Exercise brief —
Return each entry exactly, omitting nothing.

[Collected data entries]
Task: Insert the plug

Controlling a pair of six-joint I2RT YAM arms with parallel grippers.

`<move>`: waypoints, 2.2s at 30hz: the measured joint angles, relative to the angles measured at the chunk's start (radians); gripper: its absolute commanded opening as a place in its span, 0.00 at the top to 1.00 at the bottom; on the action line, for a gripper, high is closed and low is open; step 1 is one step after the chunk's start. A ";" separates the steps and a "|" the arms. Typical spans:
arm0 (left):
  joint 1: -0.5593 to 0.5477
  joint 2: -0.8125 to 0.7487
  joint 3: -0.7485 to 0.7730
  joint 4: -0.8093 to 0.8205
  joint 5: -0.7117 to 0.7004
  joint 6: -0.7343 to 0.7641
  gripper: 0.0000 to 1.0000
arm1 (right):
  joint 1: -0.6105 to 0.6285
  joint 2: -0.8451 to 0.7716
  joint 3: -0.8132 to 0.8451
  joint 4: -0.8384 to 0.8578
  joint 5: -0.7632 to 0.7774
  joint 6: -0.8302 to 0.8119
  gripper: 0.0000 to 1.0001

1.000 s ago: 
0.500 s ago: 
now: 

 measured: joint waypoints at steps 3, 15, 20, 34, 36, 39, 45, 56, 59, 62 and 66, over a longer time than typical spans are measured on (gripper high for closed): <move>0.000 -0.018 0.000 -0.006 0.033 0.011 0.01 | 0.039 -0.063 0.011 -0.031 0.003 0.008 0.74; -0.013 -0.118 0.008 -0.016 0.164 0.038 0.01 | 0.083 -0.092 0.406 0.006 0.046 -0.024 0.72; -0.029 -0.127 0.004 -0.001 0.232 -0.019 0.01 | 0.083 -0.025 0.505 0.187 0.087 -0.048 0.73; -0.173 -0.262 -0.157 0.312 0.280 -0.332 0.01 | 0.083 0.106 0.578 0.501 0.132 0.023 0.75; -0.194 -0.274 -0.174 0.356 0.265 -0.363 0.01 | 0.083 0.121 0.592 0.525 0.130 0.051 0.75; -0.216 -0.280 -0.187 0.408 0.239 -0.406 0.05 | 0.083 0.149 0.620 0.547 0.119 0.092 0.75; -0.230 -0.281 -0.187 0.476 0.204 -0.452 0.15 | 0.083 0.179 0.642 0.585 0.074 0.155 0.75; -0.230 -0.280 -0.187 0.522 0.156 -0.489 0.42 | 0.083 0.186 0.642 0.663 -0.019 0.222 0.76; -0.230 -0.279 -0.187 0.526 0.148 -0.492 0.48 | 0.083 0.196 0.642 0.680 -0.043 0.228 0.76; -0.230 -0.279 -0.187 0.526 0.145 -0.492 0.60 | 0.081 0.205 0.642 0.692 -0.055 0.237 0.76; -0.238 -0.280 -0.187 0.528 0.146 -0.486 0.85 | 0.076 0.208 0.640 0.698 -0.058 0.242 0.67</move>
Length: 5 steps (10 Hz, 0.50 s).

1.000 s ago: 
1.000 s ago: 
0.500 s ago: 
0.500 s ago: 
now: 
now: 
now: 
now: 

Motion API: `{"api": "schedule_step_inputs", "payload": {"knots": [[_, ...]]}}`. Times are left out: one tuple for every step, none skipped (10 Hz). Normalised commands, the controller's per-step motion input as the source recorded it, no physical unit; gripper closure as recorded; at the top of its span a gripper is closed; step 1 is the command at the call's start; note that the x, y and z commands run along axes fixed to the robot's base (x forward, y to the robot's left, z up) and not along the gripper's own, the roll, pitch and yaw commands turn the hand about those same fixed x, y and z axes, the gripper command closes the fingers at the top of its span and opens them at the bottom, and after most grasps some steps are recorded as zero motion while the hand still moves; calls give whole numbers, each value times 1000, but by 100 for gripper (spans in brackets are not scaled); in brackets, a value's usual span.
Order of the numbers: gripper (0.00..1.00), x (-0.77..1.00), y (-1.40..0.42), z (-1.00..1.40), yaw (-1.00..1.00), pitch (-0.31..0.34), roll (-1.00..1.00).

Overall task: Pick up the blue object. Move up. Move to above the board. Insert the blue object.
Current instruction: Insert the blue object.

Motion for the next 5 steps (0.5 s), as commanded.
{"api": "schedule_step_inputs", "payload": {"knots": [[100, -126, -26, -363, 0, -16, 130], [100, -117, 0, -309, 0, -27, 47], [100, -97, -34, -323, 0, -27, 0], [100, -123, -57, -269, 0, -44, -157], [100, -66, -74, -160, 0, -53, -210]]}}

Exercise answer —
Task: Insert the plug

Controlling a pair of six-joint I2RT YAM arms with parallel grippers.

`<move>`: waypoints, 2.2s at 30hz: the measured joint angles, relative to the angles measured at the chunk's start (radians); gripper: its absolute commanded opening as a place in its span, 0.00 at the top to 1.00 at the bottom; on the action line, for a gripper, high is closed and low is open; step 1 is one step after the chunk's start. A ";" separates the steps and a "|" the arms. Typical spans:
arm0 (left):
  joint 1: -0.5593 to 0.5477
  joint 2: -0.8125 to 0.7487
  joint 3: -0.7485 to 0.7730
  joint 4: -0.8093 to 0.8205
  joint 5: -0.7117 to 0.7004
  joint 6: -0.7343 to 0.7641
  gripper: 0.0000 to 1.0000
arm1 (right):
  joint 1: -0.6105 to 0.6285
  joint 2: -0.8451 to 0.7716
  joint 3: -0.8132 to 0.8451
  joint 4: -0.8384 to 0.8578
  joint 5: -0.7632 to 0.7774
  joint 6: -0.8302 to 0.8119
  gripper: 0.0000 to 1.0001

1.000 s ago: 
0.500 s ago: 
now: 

 measured: joint waypoints at steps 3, 15, 20, 34, 36, 39, 45, 56, 59, 62 and 66, over a longer time than typical spans are measured on (gripper high for closed): <move>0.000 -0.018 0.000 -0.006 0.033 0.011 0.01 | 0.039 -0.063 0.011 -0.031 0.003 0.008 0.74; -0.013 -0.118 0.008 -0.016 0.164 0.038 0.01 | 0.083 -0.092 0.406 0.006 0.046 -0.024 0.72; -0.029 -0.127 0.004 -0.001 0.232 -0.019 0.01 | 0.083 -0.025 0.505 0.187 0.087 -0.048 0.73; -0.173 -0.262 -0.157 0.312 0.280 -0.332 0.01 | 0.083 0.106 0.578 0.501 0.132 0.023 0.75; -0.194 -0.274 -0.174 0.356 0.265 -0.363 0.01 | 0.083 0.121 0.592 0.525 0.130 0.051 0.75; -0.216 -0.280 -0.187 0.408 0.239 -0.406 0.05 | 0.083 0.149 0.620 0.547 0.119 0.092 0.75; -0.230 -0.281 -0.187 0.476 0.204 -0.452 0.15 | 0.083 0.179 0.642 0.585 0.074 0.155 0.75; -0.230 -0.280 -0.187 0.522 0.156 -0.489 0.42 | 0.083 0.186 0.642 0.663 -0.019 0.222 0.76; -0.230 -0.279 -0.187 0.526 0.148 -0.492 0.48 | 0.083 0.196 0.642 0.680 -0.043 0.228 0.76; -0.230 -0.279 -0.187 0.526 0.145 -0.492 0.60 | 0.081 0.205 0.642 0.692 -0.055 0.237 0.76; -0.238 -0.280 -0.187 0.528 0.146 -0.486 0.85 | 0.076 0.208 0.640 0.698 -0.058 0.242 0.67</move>
Length: 5 steps (10 Hz, 0.50 s).

1.000 s ago: 
1.000 s ago: 
0.500 s ago: 
0.500 s ago: 
now: 
now: 
now: 
now: 

Motion API: `{"api": "schedule_step_inputs", "payload": {"knots": [[_, ...]]}}`. Times are left out: one tuple for every step, none skipped (10 Hz). Normalised commands, the controller's per-step motion input as the source recorded it, no physical unit; gripper closure as recorded; at the top of its span a gripper is closed; step 1 is the command at the call's start; note that the x, y and z commands run along axes fixed to the robot's base (x forward, y to the robot's left, z up) and not along the gripper's own, the roll, pitch and yaw commands turn the hand about those same fixed x, y and z axes, the gripper command closes the fingers at the top of its span and opens them at the bottom, and after most grasps some steps are recorded as zero motion while the hand still moves; calls give whole numbers, each value times 1000, but by 100 for gripper (spans in brackets are not scaled); in brackets, a value's usual span.
Order of the numbers: gripper (0.00..1.00), x (-0.77..1.00), y (-1.40..0.42), z (-1.00..1.40), yaw (-1.00..1.00), pitch (-0.31..0.34), roll (-1.00..1.00).

Overall task: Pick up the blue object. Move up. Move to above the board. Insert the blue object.
Current instruction: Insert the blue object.

Motion for the next 5 steps (0.5 s), as commanded.
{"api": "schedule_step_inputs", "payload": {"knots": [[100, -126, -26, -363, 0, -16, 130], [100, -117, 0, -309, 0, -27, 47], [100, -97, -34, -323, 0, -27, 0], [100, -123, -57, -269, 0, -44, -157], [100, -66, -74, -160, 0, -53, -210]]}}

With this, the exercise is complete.